When the line with "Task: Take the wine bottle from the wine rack" appears below, start repeating lines exactly, and keep going through the line with "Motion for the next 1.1"; add nothing outside that span.
Given records Start Marker
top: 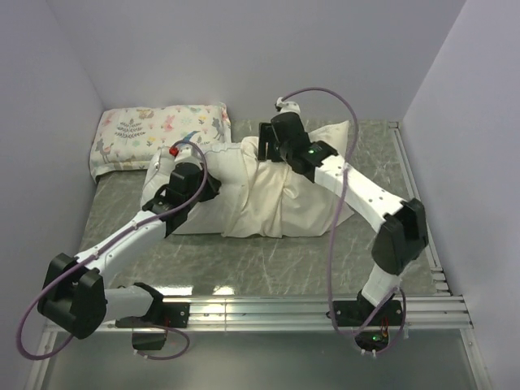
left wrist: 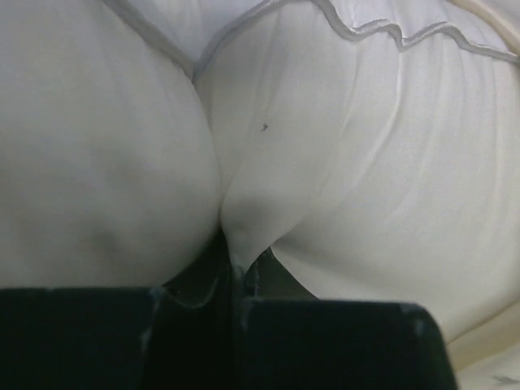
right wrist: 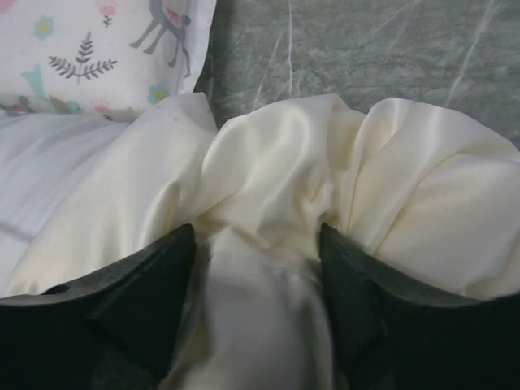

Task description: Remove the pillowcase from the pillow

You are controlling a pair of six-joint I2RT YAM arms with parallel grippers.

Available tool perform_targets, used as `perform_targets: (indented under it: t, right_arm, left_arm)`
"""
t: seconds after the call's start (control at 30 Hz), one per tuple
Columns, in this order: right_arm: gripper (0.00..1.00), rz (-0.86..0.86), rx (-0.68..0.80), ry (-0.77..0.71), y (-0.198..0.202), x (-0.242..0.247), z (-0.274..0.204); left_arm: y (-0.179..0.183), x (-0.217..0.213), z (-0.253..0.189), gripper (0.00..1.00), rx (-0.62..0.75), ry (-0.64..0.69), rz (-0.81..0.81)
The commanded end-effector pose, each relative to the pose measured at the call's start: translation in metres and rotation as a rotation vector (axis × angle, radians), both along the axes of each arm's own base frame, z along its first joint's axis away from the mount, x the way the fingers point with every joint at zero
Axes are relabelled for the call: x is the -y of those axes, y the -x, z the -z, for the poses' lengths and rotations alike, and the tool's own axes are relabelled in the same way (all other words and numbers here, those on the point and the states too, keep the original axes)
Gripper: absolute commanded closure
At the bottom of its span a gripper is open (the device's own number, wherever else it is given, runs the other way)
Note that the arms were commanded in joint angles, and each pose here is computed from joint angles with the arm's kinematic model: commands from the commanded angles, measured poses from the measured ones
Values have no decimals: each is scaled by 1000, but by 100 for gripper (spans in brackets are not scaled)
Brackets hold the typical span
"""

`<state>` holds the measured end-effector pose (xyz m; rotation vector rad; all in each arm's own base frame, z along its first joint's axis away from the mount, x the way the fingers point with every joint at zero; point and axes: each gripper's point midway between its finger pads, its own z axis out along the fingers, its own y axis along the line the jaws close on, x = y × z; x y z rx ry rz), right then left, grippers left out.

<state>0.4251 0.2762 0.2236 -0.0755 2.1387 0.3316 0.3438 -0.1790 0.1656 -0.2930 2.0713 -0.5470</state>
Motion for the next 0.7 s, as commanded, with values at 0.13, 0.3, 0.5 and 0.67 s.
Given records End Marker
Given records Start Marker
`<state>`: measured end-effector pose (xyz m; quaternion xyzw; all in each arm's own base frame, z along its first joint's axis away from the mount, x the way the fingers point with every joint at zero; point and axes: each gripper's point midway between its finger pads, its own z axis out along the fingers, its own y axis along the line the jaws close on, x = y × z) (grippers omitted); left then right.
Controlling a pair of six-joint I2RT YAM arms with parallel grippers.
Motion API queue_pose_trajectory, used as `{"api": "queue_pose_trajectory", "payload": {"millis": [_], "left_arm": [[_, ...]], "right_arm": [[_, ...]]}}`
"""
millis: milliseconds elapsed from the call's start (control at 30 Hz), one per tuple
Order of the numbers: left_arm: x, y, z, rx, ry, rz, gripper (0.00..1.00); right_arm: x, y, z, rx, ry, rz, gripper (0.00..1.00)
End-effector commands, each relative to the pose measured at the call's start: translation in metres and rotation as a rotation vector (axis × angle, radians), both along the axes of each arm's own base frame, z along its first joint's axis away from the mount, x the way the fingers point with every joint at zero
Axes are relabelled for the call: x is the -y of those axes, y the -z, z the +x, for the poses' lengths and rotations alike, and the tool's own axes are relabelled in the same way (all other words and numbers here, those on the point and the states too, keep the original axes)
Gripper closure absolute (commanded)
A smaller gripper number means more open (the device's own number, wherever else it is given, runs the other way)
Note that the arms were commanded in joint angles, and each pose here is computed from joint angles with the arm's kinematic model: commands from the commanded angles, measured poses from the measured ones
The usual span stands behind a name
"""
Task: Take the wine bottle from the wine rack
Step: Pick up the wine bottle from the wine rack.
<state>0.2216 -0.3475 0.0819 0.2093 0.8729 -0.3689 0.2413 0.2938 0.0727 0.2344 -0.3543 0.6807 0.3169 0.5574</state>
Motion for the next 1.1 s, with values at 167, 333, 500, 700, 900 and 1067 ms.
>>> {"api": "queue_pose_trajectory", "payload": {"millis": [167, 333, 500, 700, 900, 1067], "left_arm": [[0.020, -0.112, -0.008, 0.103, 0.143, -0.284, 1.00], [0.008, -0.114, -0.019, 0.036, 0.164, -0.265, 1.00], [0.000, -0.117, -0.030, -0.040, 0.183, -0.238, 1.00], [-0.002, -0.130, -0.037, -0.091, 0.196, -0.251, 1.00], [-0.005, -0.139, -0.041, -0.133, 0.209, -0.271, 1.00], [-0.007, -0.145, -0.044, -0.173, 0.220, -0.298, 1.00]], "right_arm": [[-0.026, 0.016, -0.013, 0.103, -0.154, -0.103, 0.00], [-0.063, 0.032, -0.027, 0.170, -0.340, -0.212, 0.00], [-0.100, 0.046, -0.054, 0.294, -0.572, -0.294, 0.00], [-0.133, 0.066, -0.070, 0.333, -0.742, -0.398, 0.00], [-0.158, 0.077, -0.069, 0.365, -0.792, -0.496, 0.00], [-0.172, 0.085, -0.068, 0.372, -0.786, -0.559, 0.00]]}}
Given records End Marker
* [Reply to the exercise]:
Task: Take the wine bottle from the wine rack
Step: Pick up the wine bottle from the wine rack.
<state>0.2216 -0.3475 0.0819 0.2093 0.8729 -0.3689 0.2413 0.2938 0.0727 0.2344 -0.3543 0.6807 0.3169 0.5574</state>
Motion for the next 1.1 s, with values at 167, 333, 500, 700, 900 and 1067 ms.

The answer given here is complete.